Leda, die Ich-Erzählerin in Elena Ferrantes "Die Frau im Dunkeln" ist keine Protagonistin, die dem Leser direkt ans Herz wächst. Viele finden die Wissenschaftlerin und geschiedene Mutter im mittleren Alter unsympathisch, ich fand sie vor allem ehrlich. Schonungslos erzählt sie aus ihrem Leben – vor allem dem problematischen Verhältnis zum eigenen Muttersein. Die Geschichte kreist dabei insgesamt um drei unterschiedliche Mutter-Tochter-Beziehungen. Ich empfand diese Schilderungen als ehrlich und realistisch und keinesfalls romantisch verklärt. Es ist also keine feel-good-Lektüre, sondern eine intensive, ehrliche Beschreibung, die auch Erschöpfung und Überforderung und die sich daraus ergebenden teils radikalen Schritte der Mütter beinhaltet.
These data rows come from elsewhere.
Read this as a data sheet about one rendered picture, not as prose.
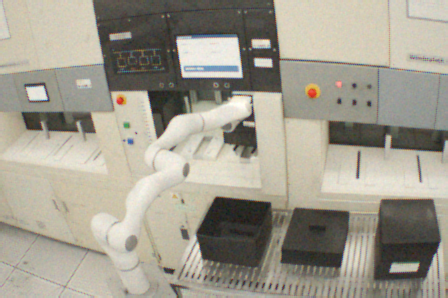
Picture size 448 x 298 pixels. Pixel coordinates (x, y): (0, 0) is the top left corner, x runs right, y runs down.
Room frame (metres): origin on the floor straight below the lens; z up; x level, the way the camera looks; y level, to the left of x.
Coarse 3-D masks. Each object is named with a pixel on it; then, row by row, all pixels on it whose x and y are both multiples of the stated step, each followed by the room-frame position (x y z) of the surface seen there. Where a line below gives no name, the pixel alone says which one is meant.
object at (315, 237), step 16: (304, 208) 1.54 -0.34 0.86; (288, 224) 1.45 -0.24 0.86; (304, 224) 1.42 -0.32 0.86; (320, 224) 1.37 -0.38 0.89; (336, 224) 1.38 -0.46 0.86; (288, 240) 1.34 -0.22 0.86; (304, 240) 1.32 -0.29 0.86; (320, 240) 1.30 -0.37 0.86; (336, 240) 1.28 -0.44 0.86; (288, 256) 1.28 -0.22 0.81; (304, 256) 1.26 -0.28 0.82; (320, 256) 1.23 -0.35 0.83; (336, 256) 1.20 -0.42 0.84
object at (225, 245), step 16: (224, 208) 1.63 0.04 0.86; (240, 208) 1.60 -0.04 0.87; (256, 208) 1.57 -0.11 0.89; (208, 224) 1.52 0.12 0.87; (224, 224) 1.62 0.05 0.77; (240, 224) 1.60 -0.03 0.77; (256, 224) 1.57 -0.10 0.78; (208, 240) 1.37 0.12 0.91; (224, 240) 1.34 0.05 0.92; (240, 240) 1.49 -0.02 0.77; (256, 240) 1.31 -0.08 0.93; (208, 256) 1.38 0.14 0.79; (224, 256) 1.35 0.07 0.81; (240, 256) 1.32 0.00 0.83; (256, 256) 1.30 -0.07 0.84
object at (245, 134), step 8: (248, 120) 1.98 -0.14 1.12; (240, 128) 2.00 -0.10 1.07; (248, 128) 1.98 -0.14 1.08; (224, 136) 2.04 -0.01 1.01; (232, 136) 2.02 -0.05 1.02; (240, 136) 2.00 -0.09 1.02; (248, 136) 1.98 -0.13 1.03; (256, 136) 1.96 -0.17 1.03; (240, 144) 1.99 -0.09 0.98; (248, 144) 1.97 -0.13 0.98; (256, 144) 1.95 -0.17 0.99
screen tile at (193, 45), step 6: (180, 42) 1.84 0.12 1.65; (186, 42) 1.83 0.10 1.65; (192, 42) 1.82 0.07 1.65; (198, 42) 1.81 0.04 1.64; (204, 42) 1.80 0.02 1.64; (180, 48) 1.84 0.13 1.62; (186, 48) 1.83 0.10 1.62; (192, 48) 1.82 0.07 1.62; (198, 48) 1.81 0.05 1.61; (204, 48) 1.80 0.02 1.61; (186, 54) 1.84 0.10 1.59; (192, 54) 1.83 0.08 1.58; (198, 54) 1.82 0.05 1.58; (204, 54) 1.81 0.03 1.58; (186, 60) 1.84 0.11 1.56; (192, 60) 1.83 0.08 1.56; (198, 60) 1.82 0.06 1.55; (204, 60) 1.81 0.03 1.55
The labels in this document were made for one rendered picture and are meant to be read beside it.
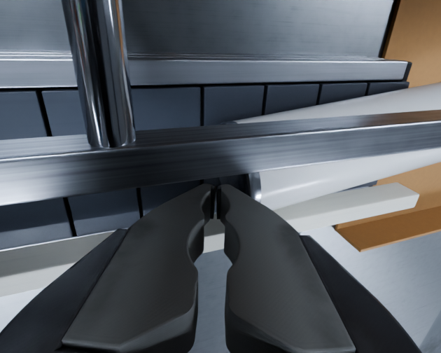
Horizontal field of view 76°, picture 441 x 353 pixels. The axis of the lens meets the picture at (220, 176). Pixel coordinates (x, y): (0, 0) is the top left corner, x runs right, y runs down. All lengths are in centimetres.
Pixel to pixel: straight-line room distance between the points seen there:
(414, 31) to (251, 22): 15
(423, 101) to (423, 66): 14
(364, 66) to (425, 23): 11
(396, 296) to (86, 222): 50
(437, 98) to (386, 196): 7
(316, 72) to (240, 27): 6
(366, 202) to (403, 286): 36
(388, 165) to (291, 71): 8
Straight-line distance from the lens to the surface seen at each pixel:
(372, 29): 28
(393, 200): 23
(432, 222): 43
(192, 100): 16
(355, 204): 21
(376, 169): 17
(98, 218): 18
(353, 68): 21
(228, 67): 16
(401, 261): 51
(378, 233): 37
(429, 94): 21
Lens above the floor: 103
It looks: 56 degrees down
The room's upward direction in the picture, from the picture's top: 143 degrees clockwise
Die Ich-Erzählerin Leda weist deutliche biographische Ähnlichkeiten zur Ich-Erzählerin Lena in der Neapolitanischen Saga auf. Ich möchte deshalb darauf hinweisen, dass das verhältnismäßig schmale Büchlein "Die Frau im Dunklen" im italienischen Original bereits fünf Jahre vor "Meine geniale Freundin" erschienen ist. Ich kann aber nur vermuten, dass es sich bei der Figur Lena um eine literarische Weiterentwicklung der Figur Leda handelt.

Sprachlich ist das Buch so wie auch die Neapolitanische Saga ruhig und klar verfasst – sehr angenehm zu lesen.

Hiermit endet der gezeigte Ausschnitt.